How many of these diet guidelines have you followed? For how long and did any work for you long-term?

Based on actual studies and real testimonies it holds true that some people can lose their excess weight all the time (on any diet), everyone can lose it some of the time, but not everyone can do it all the time.

Why do they all seem to work (at least for some people)?

The biggest reason is that most diets restrict either whole food groups and (at least initially) result in lower overall calories. Low calorie diets restrict overall food in general. In the case of low-carb, restricting carbohydrates alone results in lower overall hydration levels that produce a quick loss on the scale.

People stop dieting for a variety of reasons. Perhaps they reach their goal or they get bored or they just miss their favorite foods. When this happens, most see their weight start to move back up, often leaving them looking worse than before they started.

You can even go on a diet of whole, natural, healthy foods and still not lose excess weight or you might even gain weight.

If you are frustrated by all of this, you are not alone. Over 70% of American adults are overweight with 38% clinically obese.

Is there a simple way to lose excess weight (we’re really talking excess fat) and still maintain variety in diet without resorting to restricting whole food groups or consciously restricting calories?

From a health perspective, eliminating junk and highly processed food is necessary. When it comes to reducing excess fat it’s important too, but why?

Most junk foods are a mixture of ingredients that are never found in nature. The common mix is some combination of carbohydrate, fat, sugar and salt (think cookies or donuts). Carb/fat combos are not natural and our bodies are not equipped to handle them.

We are in a period where most people have access to food. Starvation is no longer a problem in America or any developed countries. This is a double-edged sword. We’re not starving but we’re also getting fatter and fatter.

In our experience, advice about moderation and “balanced” meals is a big part of the problem. This is because; even a moderate, balanced meal based around the healthiest foods becomes a problematic carb/fat combination.

In TurboCharged we recommend either strict mono-meals or 90/10 meals along with avoiding all carb/fat combinations. Readers often underestimate the power of this simple instruction. In early testing, eating only healthy TurboCharged foods ad-lib, in any combination, was very satisfying. However, it did not result in significant fat loss. When incorporating the same foods in mono or 90/10 meals, with no restriction on the volume of food (same foods and serving sizes but incorporating this instruction), fat loss was the result. This held true even when adding whole grains.

Very simple meals (mono or 90/10) are always best. Balanced meals look good on paper but not in real-world application. For most of our evolution, meals were simple and naturally followed this guideline. The last 150 years or so have radically changed the way we eat but not the way our bodies handle our food intake.

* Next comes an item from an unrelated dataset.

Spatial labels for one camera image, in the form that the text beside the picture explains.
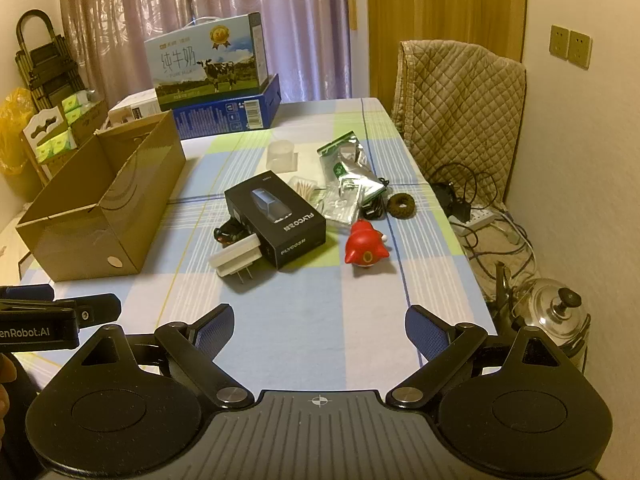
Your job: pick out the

Most people have more than 20 pounds of excess fat to lose and some much more. This cannot be accomplished overnight or in a couple of weeks. It takes time. Usually more time than the average person is willing to tolerate. Incorporating strict mono or 90/10 meals while avoiding all carb/fat combinations will produce significant results without eliminating whole food groups or counting calories. Following this approach, you balance your diet over the course of the day, month and year by incorporating a variety of foods one meal at a time.


  1. Great post! It’s good to see you posting words of wisdom again.

  2. Dr. Joel Fuhrman recommends nuts + fruit for breakfast; Dr. Valter Longo’s book, The Longevity Diet, includes fats with (starchy) carbs and cites research that up to a liter of olive oil is healthy for CVD. (NOTE: this claim his been challenged and several researchers have stated it was the actual number closer to several tablespoons.)

    And while the longest lived/healthiest societies, globally, don’t live on high nor high protein diets and there’s a big focus on starch — legumes, potatoes, rice — they do include varying amounts of protein and fat in their meals as well.

    • Dian and Tom Griesel says:

      The longest lived people live on unprocessed foods in a variety of macro-nutrient combinations. The Turbocharged diet is first, a system for rapid fat loss. Once fat has accumulated, it is difficult to reduce even when eating just healthy foods if the resulting blood sugar levels consistently average over 100.